In the case of an estate or trust, alternative minimum taxable income must be computed as provided in section 59(c) of the Internal Revenue Code.

(b) "Investment interest" means investment interest as defined in section 163(d)(3) of the Internal Revenue Code.

(c) "Net minimum tax" means the minimum tax imposed by this section.

(d) "Regular tax" means the tax that would be imposed under this chapter (without regard to this section and section 290.032), reduced by the sum of the nonrefundable credits allowed under this chapter.

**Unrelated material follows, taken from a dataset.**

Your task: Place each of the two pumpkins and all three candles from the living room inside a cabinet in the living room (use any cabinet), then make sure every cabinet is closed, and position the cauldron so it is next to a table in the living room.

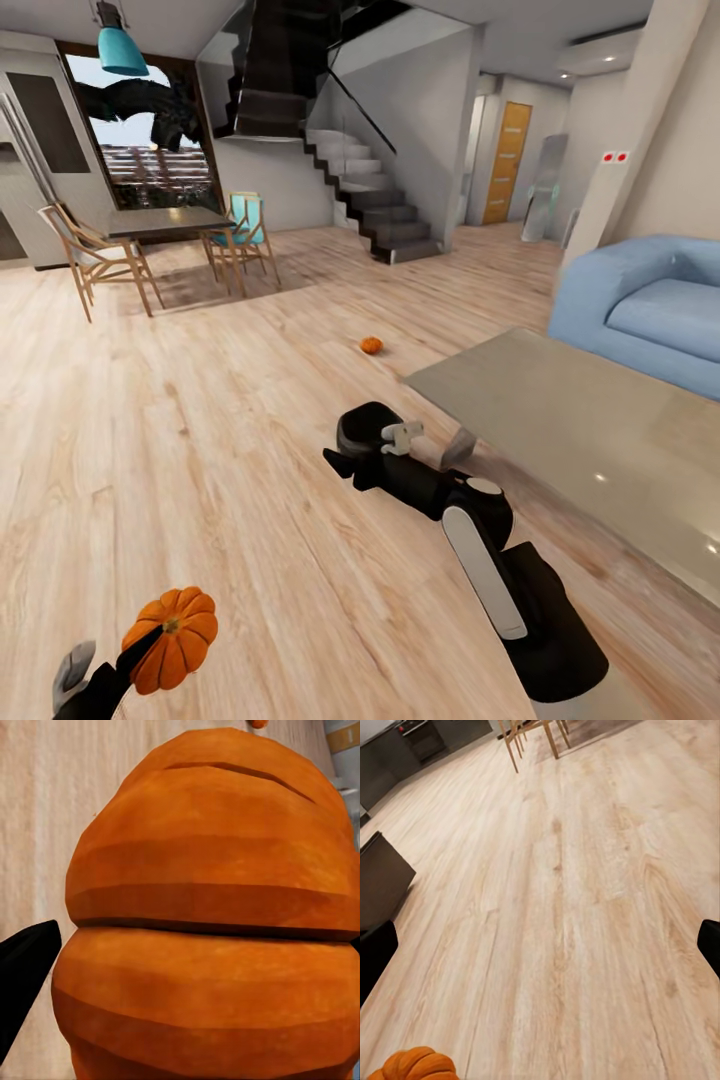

(e) "Tentative minimum tax" equals 6.75 percent of alternative minimum taxable income after subtracting the exemption amount determined under subdivision 3.

Subd. 3.Exemption amount.

(a) For purposes of computing the alternative minimum tax, the exemption amount is, for taxable years beginning after December 31, 2005, $60,000 for married couples filing joint returns, $30,000 for married individuals filing separate returns, estates, and trusts, and $45,000 for unmarried individuals.

(b) The exemption amount determined under this subdivision is subject to the phase out under section 55(d)(3) of the Internal Revenue Code, except that alternative minimum taxable income as determined under this section must be substituted in the computation of the phase out.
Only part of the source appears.